WHAT THE TASK REQUIRES: Reproduce every record below exactly as written, leaving out any pictures.

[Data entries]
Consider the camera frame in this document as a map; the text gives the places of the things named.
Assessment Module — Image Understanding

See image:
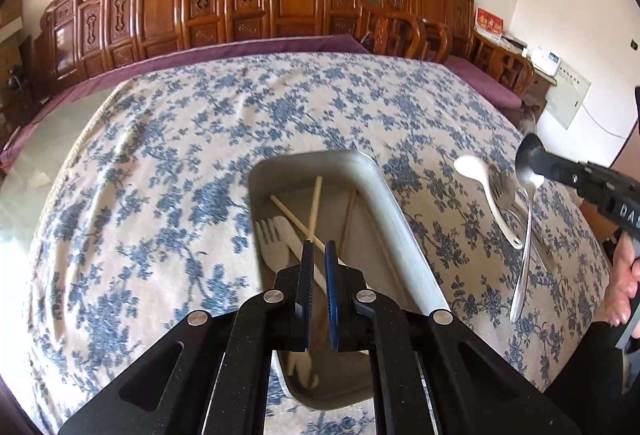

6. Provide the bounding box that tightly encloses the person's right hand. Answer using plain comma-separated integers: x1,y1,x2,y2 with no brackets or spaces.
602,235,640,327

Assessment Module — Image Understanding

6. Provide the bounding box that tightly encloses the rectangular metal tray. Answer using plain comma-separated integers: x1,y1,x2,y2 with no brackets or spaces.
247,150,453,411

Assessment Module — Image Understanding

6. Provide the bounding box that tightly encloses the wooden chopstick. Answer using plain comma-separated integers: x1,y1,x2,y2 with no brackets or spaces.
269,194,346,266
306,175,323,243

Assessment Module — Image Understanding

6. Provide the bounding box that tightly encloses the blue floral tablecloth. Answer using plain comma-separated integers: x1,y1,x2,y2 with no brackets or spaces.
27,51,613,435

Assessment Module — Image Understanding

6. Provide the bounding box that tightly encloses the white plastic fork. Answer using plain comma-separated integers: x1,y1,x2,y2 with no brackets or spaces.
256,216,308,388

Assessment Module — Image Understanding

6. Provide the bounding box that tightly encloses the white electrical panel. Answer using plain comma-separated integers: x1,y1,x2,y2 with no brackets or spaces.
545,60,593,130

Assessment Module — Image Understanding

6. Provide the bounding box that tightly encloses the metal fork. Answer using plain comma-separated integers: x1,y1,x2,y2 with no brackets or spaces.
487,167,556,273

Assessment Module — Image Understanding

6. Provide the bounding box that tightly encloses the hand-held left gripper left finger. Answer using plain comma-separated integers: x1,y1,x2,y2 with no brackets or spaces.
57,240,317,435

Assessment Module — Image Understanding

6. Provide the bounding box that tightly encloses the carved wooden sofa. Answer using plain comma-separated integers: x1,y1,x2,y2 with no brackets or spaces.
32,0,431,90

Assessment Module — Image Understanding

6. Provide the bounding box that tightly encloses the white plastic spoon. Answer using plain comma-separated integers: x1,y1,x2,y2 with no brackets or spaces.
453,153,525,251

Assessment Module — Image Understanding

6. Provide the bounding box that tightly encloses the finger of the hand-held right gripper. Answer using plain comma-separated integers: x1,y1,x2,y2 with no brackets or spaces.
527,147,583,190

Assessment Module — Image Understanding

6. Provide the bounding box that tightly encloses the person's right forearm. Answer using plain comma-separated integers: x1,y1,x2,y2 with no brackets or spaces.
542,310,640,421

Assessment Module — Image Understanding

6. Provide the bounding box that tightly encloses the wooden side table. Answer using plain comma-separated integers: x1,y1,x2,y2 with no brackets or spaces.
500,35,558,116

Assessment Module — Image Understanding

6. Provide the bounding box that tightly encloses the white desk device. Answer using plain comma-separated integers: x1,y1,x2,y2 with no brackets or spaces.
530,46,561,76

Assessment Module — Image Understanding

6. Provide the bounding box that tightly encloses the purple armchair cushion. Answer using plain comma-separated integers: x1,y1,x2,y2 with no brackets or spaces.
442,55,523,110

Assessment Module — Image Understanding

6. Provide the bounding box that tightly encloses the red desk calendar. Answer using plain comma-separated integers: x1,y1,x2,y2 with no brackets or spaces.
474,7,505,43

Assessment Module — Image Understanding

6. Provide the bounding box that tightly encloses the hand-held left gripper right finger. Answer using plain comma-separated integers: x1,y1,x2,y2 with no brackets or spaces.
324,240,583,435

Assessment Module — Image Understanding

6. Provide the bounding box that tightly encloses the metal spoon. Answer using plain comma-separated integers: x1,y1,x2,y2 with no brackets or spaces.
509,133,547,325

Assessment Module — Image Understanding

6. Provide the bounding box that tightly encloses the white wall cable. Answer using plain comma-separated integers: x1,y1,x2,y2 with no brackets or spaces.
582,102,632,142

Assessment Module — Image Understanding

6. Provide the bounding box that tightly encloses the brown cardboard box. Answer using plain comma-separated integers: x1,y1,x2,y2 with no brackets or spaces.
0,0,25,28

WRITTEN SOLUTION:
Consider the camera frame in this document as a map; the text gives the places of the things named.
Assessment Module — Image Understanding

See image:

6. Provide the bounding box that tightly encloses the person's right hand. Answer using plain comma-separated integers: x1,y1,x2,y2 with no brackets or spaces.
602,235,640,327

Assessment Module — Image Understanding

6. Provide the bounding box that tightly encloses the rectangular metal tray. Answer using plain comma-separated integers: x1,y1,x2,y2 with no brackets or spaces.
247,150,453,411

Assessment Module — Image Understanding

6. Provide the bounding box that tightly encloses the wooden chopstick. Answer using plain comma-separated integers: x1,y1,x2,y2 with no brackets or spaces.
269,194,346,266
306,175,323,243

Assessment Module — Image Understanding

6. Provide the bounding box that tightly encloses the blue floral tablecloth. Answer using plain comma-separated integers: x1,y1,x2,y2 with no brackets or spaces.
27,51,613,435

Assessment Module — Image Understanding

6. Provide the bounding box that tightly encloses the white plastic fork. Answer using plain comma-separated integers: x1,y1,x2,y2 with no brackets or spaces.
256,216,308,388

Assessment Module — Image Understanding

6. Provide the bounding box that tightly encloses the white electrical panel. Answer using plain comma-separated integers: x1,y1,x2,y2 with no brackets or spaces.
545,60,593,130

Assessment Module — Image Understanding

6. Provide the bounding box that tightly encloses the metal fork. Answer using plain comma-separated integers: x1,y1,x2,y2 with no brackets or spaces.
487,167,556,273

Assessment Module — Image Understanding

6. Provide the bounding box that tightly encloses the hand-held left gripper left finger. Answer using plain comma-separated integers: x1,y1,x2,y2 with no brackets or spaces.
57,240,317,435

Assessment Module — Image Understanding

6. Provide the bounding box that tightly encloses the carved wooden sofa. Answer using plain comma-separated integers: x1,y1,x2,y2 with no brackets or spaces.
32,0,431,90

Assessment Module — Image Understanding

6. Provide the bounding box that tightly encloses the white plastic spoon. Answer using plain comma-separated integers: x1,y1,x2,y2 with no brackets or spaces.
453,153,525,251

Assessment Module — Image Understanding

6. Provide the bounding box that tightly encloses the finger of the hand-held right gripper. Answer using plain comma-separated integers: x1,y1,x2,y2 with no brackets or spaces.
527,147,583,190

Assessment Module — Image Understanding

6. Provide the bounding box that tightly encloses the person's right forearm. Answer using plain comma-separated integers: x1,y1,x2,y2 with no brackets or spaces.
542,310,640,421

Assessment Module — Image Understanding

6. Provide the bounding box that tightly encloses the wooden side table. Answer using plain comma-separated integers: x1,y1,x2,y2 with no brackets or spaces.
500,35,558,116

Assessment Module — Image Understanding

6. Provide the bounding box that tightly encloses the white desk device. Answer using plain comma-separated integers: x1,y1,x2,y2 with no brackets or spaces.
530,46,561,76

Assessment Module — Image Understanding

6. Provide the bounding box that tightly encloses the purple armchair cushion. Answer using plain comma-separated integers: x1,y1,x2,y2 with no brackets or spaces.
442,55,523,110

Assessment Module — Image Understanding

6. Provide the bounding box that tightly encloses the red desk calendar. Answer using plain comma-separated integers: x1,y1,x2,y2 with no brackets or spaces.
474,7,505,43

Assessment Module — Image Understanding

6. Provide the bounding box that tightly encloses the hand-held left gripper right finger. Answer using plain comma-separated integers: x1,y1,x2,y2 with no brackets or spaces.
324,240,583,435

Assessment Module — Image Understanding

6. Provide the bounding box that tightly encloses the metal spoon. Answer using plain comma-separated integers: x1,y1,x2,y2 with no brackets or spaces.
509,133,547,325

Assessment Module — Image Understanding

6. Provide the bounding box that tightly encloses the white wall cable. Answer using plain comma-separated integers: x1,y1,x2,y2 with no brackets or spaces.
582,102,632,142

Assessment Module — Image Understanding

6. Provide the bounding box that tightly encloses the brown cardboard box. Answer using plain comma-separated integers: x1,y1,x2,y2 with no brackets or spaces.
0,0,25,28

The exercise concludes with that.